Task brief » The entries below hold a line with "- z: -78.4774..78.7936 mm" and a line with "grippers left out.". Return those lines and all that lie between them, exactly and only.

***** Dataset *****

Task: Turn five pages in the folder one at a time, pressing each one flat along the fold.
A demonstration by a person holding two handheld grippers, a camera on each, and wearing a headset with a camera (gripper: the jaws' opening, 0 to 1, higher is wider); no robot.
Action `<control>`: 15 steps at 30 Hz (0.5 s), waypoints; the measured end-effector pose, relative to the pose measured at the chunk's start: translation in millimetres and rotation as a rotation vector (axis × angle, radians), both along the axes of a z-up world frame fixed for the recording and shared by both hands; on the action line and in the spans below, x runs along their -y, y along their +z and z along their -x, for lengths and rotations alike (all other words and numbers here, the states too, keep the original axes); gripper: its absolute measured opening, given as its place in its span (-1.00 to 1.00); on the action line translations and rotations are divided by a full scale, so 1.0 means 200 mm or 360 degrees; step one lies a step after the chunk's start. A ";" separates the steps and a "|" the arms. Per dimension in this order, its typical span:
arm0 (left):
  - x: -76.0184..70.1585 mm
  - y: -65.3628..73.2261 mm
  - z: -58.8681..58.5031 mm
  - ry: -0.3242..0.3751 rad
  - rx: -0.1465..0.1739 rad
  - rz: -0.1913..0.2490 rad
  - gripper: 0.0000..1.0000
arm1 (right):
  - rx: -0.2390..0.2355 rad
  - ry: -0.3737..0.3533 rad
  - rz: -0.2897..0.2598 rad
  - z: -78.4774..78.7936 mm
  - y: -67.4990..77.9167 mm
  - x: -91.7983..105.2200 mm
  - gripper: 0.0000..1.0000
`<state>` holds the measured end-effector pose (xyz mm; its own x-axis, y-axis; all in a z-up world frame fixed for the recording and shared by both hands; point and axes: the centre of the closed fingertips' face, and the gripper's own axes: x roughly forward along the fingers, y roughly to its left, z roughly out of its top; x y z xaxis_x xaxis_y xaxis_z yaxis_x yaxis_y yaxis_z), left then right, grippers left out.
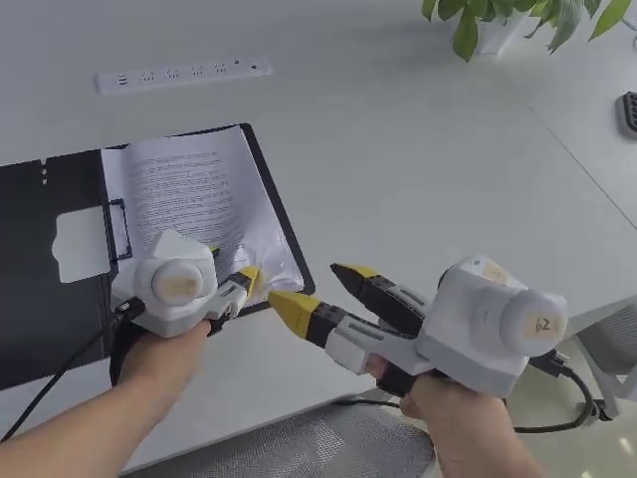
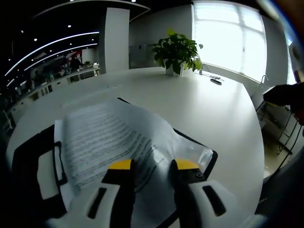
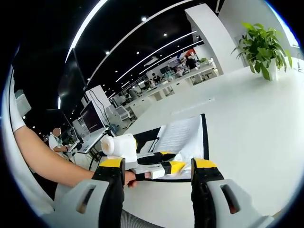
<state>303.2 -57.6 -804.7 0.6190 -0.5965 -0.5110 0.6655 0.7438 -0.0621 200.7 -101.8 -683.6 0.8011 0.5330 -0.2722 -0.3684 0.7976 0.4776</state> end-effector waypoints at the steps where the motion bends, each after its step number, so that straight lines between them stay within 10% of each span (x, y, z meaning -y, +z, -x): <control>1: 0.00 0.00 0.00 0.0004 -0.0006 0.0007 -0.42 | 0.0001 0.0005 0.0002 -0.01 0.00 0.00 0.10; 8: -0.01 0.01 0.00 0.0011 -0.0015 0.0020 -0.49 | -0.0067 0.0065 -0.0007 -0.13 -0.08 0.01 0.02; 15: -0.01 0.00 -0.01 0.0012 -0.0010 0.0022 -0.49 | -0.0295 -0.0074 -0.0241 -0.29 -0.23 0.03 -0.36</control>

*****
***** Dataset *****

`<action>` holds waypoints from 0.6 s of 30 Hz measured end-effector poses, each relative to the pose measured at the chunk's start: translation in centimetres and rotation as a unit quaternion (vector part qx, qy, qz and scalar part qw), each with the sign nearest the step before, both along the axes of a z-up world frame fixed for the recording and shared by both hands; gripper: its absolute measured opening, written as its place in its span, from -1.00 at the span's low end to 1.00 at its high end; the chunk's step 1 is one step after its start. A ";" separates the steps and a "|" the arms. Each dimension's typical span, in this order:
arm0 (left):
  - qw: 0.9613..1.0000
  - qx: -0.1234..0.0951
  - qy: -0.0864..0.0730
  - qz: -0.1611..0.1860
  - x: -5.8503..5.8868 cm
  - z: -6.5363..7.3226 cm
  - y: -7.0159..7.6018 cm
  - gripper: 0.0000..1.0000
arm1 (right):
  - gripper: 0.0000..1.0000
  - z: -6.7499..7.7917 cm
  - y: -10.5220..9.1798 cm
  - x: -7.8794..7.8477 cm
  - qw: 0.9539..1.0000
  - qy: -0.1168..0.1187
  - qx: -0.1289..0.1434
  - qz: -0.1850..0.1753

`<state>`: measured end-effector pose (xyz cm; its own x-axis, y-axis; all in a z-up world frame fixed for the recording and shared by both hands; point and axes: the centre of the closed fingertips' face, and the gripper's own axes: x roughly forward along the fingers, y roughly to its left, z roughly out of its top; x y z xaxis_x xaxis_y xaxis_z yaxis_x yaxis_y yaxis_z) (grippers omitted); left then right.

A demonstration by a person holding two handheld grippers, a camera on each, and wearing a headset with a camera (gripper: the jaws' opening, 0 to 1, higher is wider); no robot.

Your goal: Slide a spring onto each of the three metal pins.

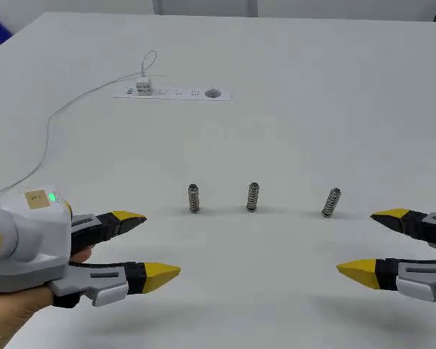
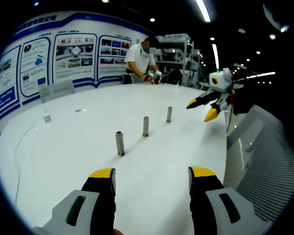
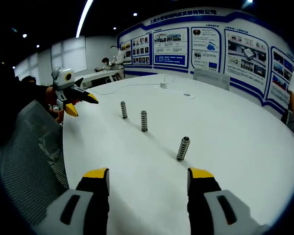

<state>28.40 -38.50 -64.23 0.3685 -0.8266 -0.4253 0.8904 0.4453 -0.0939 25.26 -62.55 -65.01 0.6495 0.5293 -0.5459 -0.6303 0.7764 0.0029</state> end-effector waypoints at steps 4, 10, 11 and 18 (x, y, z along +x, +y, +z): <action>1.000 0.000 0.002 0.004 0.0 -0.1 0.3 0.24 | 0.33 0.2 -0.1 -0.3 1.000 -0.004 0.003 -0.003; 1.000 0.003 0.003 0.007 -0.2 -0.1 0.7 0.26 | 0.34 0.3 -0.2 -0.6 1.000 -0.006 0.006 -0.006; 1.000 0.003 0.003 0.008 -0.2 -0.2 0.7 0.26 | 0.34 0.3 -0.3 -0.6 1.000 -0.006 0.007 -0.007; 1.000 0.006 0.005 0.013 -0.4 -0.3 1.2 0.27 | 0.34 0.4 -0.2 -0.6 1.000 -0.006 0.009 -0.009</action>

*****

Response to the task »
  - z: -78.4774..78.7936 mm
  - y: -67.4990..77.9167 mm
  - x: -91.7983..105.2200 mm
  - gripper: 0.0000..1.0000
`<state>` holds the measured end-effector pose (xyz mm; its own x-axis, y-axis; all in a z-up world frame fixed for the recording and shared by both hands; point and axes: the centre of the closed fingertips' face, and the gripper's own axes: x roughly forward along the fingers, y roughly to its left, z roughly out of its top; x y z xaxis_x xaxis_y xaxis_z yaxis_x yaxis_y yaxis_z), left then right, grippers left out.

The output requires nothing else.